## Source records
—————
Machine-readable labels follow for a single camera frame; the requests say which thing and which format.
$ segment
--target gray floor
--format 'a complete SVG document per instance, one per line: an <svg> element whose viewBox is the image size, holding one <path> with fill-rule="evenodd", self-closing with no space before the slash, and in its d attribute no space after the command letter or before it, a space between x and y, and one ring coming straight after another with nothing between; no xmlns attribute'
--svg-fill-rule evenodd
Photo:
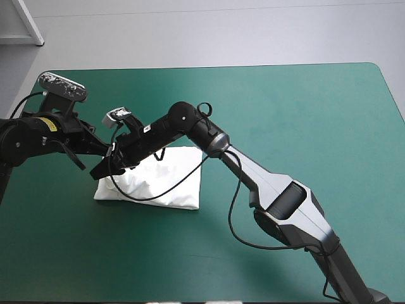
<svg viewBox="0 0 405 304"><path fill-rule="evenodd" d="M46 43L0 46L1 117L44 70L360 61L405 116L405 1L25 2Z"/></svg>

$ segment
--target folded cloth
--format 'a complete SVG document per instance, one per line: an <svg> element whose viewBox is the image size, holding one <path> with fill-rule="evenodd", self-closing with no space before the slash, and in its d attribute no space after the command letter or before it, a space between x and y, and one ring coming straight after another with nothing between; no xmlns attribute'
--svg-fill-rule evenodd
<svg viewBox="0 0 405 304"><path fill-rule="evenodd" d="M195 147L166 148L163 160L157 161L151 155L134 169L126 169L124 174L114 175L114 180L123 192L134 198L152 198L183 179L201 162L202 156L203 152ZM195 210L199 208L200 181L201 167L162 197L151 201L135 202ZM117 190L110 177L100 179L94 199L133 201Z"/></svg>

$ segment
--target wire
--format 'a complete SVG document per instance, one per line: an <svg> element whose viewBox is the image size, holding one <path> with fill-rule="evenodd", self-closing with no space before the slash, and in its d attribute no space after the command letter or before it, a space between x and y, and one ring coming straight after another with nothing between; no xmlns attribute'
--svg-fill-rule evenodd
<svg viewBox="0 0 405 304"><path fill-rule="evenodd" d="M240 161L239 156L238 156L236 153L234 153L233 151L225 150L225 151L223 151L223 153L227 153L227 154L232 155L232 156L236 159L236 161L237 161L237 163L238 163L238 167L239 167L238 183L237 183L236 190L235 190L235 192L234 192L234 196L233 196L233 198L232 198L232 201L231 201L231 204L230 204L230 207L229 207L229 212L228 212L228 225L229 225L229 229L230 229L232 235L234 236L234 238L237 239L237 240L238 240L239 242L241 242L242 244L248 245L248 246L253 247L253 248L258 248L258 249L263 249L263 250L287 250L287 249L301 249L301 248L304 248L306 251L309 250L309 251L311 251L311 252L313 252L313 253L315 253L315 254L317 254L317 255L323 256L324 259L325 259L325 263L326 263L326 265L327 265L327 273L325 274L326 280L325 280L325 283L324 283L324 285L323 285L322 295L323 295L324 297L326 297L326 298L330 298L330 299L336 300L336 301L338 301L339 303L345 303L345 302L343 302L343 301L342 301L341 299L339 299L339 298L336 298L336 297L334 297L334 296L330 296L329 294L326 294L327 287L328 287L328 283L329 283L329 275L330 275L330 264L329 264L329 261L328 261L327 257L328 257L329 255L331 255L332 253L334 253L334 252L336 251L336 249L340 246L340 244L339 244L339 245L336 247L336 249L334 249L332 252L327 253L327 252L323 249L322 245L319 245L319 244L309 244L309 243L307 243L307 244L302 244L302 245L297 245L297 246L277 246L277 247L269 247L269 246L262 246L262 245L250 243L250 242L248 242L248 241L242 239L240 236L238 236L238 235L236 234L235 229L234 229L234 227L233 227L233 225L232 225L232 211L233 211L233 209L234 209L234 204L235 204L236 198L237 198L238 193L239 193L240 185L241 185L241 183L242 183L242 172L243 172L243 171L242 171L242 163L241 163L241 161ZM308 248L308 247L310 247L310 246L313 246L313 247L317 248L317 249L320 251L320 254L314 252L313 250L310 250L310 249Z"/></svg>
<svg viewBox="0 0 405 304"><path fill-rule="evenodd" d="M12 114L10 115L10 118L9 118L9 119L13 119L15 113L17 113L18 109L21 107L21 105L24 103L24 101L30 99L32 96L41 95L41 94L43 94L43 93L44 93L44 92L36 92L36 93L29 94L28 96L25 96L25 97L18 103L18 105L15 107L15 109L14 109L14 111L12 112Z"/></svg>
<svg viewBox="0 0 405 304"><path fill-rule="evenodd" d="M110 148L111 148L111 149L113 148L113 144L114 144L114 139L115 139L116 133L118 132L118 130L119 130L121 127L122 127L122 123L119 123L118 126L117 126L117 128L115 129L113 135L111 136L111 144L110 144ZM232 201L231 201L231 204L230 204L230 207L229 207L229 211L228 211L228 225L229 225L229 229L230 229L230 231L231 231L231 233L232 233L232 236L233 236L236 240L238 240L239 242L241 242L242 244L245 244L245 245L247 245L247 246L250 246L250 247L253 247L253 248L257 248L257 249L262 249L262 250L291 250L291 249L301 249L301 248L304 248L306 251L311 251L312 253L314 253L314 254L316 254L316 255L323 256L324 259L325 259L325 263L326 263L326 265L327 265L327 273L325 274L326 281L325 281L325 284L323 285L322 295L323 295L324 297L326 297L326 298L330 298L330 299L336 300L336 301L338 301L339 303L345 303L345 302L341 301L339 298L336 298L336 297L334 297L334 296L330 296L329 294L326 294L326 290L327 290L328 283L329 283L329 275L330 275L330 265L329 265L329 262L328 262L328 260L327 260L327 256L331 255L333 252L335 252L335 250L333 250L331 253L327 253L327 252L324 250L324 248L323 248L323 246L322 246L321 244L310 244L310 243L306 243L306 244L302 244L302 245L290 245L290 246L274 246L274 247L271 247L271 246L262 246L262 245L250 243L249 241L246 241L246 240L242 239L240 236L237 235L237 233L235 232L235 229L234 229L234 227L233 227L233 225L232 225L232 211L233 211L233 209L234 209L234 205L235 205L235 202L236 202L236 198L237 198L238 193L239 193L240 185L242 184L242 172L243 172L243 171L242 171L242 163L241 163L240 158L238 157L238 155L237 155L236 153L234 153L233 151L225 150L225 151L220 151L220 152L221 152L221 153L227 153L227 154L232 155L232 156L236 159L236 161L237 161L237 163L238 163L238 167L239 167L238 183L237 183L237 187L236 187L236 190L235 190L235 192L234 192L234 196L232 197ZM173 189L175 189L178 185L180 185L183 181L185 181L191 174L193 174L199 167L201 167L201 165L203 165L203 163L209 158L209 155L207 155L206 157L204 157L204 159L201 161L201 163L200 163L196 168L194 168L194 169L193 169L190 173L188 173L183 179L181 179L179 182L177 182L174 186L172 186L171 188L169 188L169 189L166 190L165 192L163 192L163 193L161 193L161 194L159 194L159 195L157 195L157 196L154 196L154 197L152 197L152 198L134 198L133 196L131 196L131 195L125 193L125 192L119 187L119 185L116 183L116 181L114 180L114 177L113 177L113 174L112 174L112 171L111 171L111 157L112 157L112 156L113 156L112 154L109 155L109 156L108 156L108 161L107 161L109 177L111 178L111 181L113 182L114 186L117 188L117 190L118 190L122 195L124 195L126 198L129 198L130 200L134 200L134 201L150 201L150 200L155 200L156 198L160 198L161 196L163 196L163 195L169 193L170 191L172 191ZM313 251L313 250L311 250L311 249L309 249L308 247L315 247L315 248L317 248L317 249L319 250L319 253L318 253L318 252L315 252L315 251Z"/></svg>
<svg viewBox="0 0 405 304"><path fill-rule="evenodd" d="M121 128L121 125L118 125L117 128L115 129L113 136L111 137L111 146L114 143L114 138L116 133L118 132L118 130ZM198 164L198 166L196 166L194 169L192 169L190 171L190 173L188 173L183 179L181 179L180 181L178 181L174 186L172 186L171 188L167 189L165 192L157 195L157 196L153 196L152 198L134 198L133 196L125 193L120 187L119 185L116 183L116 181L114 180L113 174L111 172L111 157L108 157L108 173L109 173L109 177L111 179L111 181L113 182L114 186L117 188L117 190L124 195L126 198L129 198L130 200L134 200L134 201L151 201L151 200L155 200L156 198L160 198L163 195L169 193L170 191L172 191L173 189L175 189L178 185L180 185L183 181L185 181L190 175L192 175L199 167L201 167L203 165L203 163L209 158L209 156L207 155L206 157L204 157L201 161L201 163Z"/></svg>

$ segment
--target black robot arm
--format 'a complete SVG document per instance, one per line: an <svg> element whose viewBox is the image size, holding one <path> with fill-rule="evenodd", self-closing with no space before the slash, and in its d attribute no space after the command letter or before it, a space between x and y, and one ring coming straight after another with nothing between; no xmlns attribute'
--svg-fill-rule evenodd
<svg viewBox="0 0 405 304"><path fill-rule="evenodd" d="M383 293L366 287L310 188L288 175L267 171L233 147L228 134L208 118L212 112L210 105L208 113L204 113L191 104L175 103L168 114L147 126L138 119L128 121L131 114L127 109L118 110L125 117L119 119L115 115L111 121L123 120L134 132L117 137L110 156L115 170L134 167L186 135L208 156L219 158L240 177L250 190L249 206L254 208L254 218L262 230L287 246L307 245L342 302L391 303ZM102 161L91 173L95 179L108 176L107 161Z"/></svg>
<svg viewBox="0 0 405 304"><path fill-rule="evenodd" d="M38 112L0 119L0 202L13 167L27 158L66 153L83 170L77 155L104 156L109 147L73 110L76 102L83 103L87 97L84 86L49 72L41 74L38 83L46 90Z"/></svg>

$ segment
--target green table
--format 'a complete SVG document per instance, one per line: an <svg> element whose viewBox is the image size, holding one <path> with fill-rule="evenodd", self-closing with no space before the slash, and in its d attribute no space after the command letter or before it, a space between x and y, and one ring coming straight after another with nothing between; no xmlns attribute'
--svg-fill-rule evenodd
—————
## Problem description
Everything from the line above that contains "--target gray floor" down to the line that contains "--target folded cloth" must be reproduced exactly, both ends included. Omit the pictures.

## Task output
--target gray floor
--format 'a complete SVG document per instance, one per line: an <svg> element whose viewBox is the image size, holding one <path> with fill-rule="evenodd", self-closing with no space before the slash, and in its d attribute no space after the command letter or before it, a space between x and y, and one ring coming straight after another with nothing between; no xmlns attribute'
--svg-fill-rule evenodd
Photo:
<svg viewBox="0 0 405 304"><path fill-rule="evenodd" d="M46 43L0 46L1 117L44 70L360 61L405 116L405 1L25 2Z"/></svg>

$ segment
--target folded cloth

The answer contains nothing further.